Treść opublikowana przez delirium

  1. Lęk tkwi w nas - przed odrzuceniem, oceną, negacją, wyśmianiem, brakiem aprobaty. Sami sobie to fundujemy grzęznąc w bezsensownych schematach. Nie ma co wszczynać od rewolucji, ale od miłych gestów, słów jeszcze nikt nie umarł.
  2. wovacuum, nie wiem, czy straciłem.. Może nie, ale jeśli on popatrzył na to właśnie z takiej perspektywy, którą opisałem wcześniej, to obawiam się, ze mnie nie zrozumiał. Nie gadaliśmy od tamtej pory. W ogóle nie skomentował tego, co mu powiedziałem. Ale w zasadzie nie wymagam tego. Powinienem zrozumieć, że tak jak mnie z łatwością przychodzą pewne słowa, dla innych mogą być trudne do wypowiedzenia. Myślę, ze kilka miłych słów bardzo dowartościowuje każdego człowieka. Ale to być może znów tylko i wyłącznie mój punkt widzenia. Ja bym sie poczuł bardzo doceniony Nie mówię tu o nie wiadomo jakiej wylewności i codziennym "wyznaniom", ale w kontekście tematu, który poruszyliśmy wydawało mi się, że warto dac do zrozumienia kumplowi: "dobrze, że jesteś i mogę na ciebie liczyć".
  3. LSDisland, no to mnie pocieszyłeś ;P W dalszym ciągu nie uważam, żeby to było coś złego. Zresztą wyznaje taką zasadę, że gdyby ludzie nie bali się mówić tego, co czują, nasze społeczeństwo w jakiś sposób uwrażliwiłoby się na wiele problemów. No ale to prawdopodobnie wynika z charakteru, wychowania... Nie rozumiem tylko, dlaczego tak wiele osób postrzega wrażliwych facetów jak cioty. Ciągle funkcjonuje u nas jakiś dziwny kompleks maczo. Mimo wszystko dzięki za opinię. Dobrze, ze nie mieszkam na osiedlu:P W myśl tego, co piszesz, pewnie straciłem kumpla.
  4. Witam. Powiedziałem niedawno bardzo dobremu kumplowi, ze mi zależy na jego przyjaźni. Rozmawialiśmy luźno i kiedy zeszliśmy na temat przyjaźni, tego, czym ona dla nas jest, jak pojmujemy to słowo, powiedziałem mu, że traktuję go jak przyjaciela i że jest mi bliski. Mimo że bardzo bałem się niezrozumienia, bo faceci dość rzadko gadają o uczuciach, zaryzykowałem. Stwierdziłem, ze warto powiedzieć takie słowa dobremu kumplowi, bo sam chciałbym od kogoś coś takiego usłyszeć. Nie wiem, czy ryzyko się opłaciło. On nie mówił nic, szybko zmienił temat. Powiedział, ze nie umie mówić o tym, co myśli i czuje. Jak uważacie- czy warto mówić bliskim nam osobom, bez względu na płeć, o tym, co do nich czujemy? Ja powiedziałem, nie żałuję tego, ale czuję się w jakimś stopniu odrzucony.
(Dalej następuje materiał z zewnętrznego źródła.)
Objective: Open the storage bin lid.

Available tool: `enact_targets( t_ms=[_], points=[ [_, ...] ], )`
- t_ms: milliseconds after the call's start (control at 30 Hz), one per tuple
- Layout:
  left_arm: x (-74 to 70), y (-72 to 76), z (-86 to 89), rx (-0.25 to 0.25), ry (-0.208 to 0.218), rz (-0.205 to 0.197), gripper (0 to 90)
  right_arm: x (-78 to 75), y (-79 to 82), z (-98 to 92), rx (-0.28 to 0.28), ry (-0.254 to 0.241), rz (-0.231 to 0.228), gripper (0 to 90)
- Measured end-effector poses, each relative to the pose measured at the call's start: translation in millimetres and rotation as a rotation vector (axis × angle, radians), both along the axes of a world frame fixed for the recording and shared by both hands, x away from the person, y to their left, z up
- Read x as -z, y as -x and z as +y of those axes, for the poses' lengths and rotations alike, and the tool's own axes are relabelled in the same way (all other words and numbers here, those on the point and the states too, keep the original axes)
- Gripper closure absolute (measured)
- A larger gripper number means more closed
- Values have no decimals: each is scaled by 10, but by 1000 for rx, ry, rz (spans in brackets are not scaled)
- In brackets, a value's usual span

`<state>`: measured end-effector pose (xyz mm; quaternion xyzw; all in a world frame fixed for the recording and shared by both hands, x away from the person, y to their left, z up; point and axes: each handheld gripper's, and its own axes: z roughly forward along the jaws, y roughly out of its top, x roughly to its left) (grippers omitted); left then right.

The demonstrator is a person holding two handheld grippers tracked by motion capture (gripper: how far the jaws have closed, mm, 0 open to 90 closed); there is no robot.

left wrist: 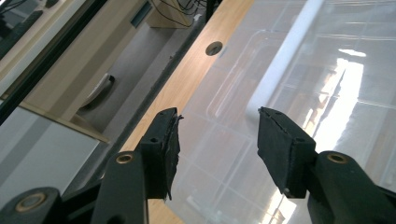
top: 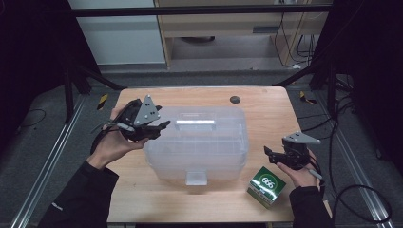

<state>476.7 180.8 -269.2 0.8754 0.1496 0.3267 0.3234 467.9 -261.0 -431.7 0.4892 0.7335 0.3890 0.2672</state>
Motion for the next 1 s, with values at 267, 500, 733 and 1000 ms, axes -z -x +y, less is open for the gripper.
enact_targets(
  t_ms=[267,500,733,1000],
  points=[
    [40,-23,-98,27,-67,9,474,3,-2,2,-3,0,5,231],
    [76,-56,-212,53,-127,14,471,7,-5,5,-7,3,10,240],
    [107,-77,-313,75,-179,9,471,9,-6,7,-10,-1,17,252],
    [122,-107,-406,83,-227,1,473,12,-7,9,-13,-4,26,262]
  ],
)
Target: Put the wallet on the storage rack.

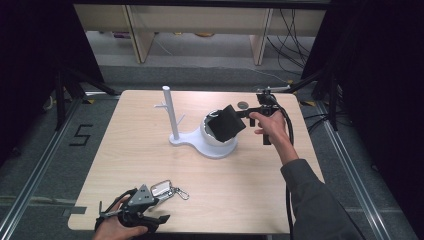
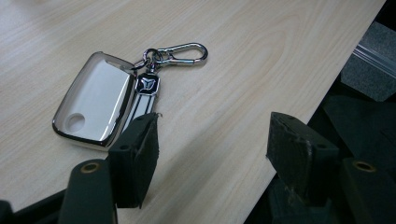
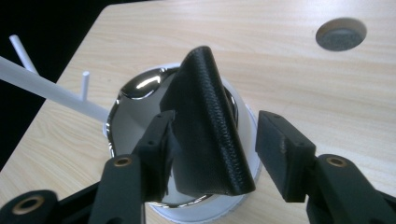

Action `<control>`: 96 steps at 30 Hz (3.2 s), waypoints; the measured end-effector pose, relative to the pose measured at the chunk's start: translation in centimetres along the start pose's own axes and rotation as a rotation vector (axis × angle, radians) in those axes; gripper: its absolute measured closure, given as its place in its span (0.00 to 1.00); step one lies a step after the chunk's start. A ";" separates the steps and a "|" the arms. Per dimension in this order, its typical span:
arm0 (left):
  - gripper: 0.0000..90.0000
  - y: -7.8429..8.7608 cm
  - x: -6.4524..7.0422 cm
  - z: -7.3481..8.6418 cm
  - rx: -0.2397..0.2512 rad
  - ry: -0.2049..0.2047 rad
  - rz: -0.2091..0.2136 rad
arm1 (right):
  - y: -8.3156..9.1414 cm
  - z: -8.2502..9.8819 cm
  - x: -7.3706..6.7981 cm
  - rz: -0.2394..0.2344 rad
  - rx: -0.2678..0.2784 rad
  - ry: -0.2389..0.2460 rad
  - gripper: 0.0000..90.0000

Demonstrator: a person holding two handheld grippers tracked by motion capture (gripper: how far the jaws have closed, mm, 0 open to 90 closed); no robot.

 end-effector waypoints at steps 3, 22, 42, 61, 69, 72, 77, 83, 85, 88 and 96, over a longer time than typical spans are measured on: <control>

Czuję dyskomfort, że się otworzyłem i chyba nie zostałem zrozumiany, jest mi głupio..
  5. delirium

    Trudne przyjaźnie

    W moim przypadku nie pomagało przemilczenie, nie pomagały rozmowy, ze tez chciałbym coś "dostać"... najgorzej, kiedy nasza samotność wynika z wyboru innych.
  6. delirium

    Trudne przyjaźnie

    Witam, Postanowiłem po raz pierwszy udzielić się na forum. Przeglądałem listę tematów i myślę, ze mój post tu pasuje. Skoro się tu znalazłem, to pewnie łatwo się domyślić, ze jestem raczej emocjonalnym typem. Niezbyt często nawiązuję nowe znajomości, być może przez wzgląd na obawy związane z rozczarowaniem. Niestety, kiedy już postanowię złapać z kimś bliższy kontakt- przywiązuję się od razu, ufam od razu. I choć zdaję sobie sprawę z faktu, że to mój podstawowy błąd, który często do rozczarowania prowadzi, nie umiem zdystansować się do ludzi, których polubiłem. Zatem do sedna – głównym problemem jest to, że podtrzymywanie znajomości zwykle staje się w pewnym momencie wyłącznie moim problemem. Rzadko kiedy inicjatywę wykazuje ta druga strona, jakby jej zupełnie nie zależało. Mam przez to poczucie wyobcowania, często czuję się niedoceniany. Kiedy jestem „przydatny”, gdy ktoś prosi mnie o pomoc – robię to bardzo chętnie. Nie przez wzgląd na ewentualne korzyści, które ja mogę osiągnąć w przyszłości, ale z czystej sympatii. Kiedy zaś ja proszę o cokolwiek, zwracam się do tej osoby z prośbą o pomoc albo po prostu proponuje spotkanie, coś wspólnego, najczęściej słyszę: nie mam czasu, nie obraź się, nie chce mi się… Pytanie zatem brzmi: co zrobić, żeby nie przeżywać, gdy ktoś, kogo bardzo polubiłeś/łaś ewidentnie ma cie w D.